What you should do:
Pictures in the material below are to be left out, and only the lines from the line with "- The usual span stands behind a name" up to and including the line with "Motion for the" are to be written out exactly.

Collected material:

######

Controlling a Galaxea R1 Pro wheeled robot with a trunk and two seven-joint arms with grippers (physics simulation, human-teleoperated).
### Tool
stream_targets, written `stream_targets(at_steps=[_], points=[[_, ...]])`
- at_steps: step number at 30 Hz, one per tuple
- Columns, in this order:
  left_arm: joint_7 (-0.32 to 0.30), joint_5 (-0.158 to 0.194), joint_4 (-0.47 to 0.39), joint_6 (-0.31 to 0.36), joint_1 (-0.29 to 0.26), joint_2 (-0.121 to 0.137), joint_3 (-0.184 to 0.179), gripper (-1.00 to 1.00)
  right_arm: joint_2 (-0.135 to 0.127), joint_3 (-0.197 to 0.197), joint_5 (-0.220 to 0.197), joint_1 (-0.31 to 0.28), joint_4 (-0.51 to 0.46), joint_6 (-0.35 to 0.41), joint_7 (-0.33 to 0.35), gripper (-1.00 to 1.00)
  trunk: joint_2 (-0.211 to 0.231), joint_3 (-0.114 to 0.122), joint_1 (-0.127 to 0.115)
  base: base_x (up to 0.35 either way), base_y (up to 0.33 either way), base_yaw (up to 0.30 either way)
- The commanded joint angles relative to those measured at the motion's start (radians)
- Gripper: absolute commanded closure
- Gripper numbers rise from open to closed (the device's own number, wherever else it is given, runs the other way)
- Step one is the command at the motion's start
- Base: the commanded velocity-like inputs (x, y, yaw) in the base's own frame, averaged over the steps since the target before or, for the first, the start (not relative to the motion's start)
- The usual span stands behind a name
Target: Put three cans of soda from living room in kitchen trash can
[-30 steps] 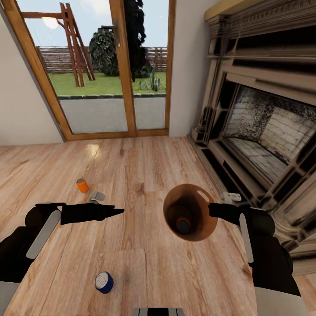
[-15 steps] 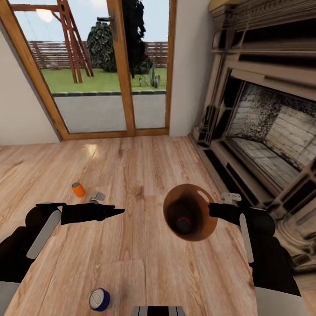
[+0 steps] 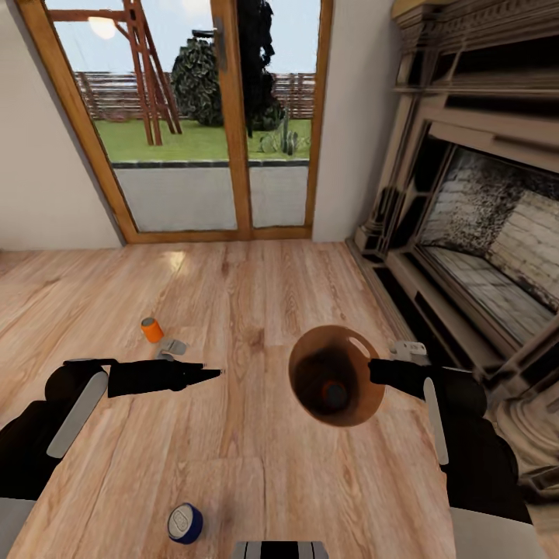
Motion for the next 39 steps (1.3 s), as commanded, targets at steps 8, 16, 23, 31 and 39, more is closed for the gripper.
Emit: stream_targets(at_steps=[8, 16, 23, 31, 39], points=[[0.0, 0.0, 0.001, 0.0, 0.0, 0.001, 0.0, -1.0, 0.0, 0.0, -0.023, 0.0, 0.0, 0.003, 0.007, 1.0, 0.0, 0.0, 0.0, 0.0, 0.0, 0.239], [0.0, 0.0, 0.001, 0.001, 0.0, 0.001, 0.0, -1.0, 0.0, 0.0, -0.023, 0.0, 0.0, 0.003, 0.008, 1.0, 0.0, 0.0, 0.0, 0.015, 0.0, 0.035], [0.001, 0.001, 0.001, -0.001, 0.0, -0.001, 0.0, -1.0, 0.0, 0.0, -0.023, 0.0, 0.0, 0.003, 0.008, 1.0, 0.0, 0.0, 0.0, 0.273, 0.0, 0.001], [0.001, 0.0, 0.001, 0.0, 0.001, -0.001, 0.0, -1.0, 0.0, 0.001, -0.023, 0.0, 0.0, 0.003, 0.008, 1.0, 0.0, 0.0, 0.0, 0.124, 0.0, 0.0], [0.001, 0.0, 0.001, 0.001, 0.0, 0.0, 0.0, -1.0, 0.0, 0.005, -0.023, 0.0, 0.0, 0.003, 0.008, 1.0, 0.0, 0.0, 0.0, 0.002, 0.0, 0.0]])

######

Result for this exercise:
- The usual span stands behind a name
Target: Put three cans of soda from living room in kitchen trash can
[-30 steps] 
[-15 steps] 
[+0 steps] 
Motion for the next 39 steps (1.3 s), as commanded, targets at steps 8, 16, 23, 31 and 39, more is closed for the gripper.

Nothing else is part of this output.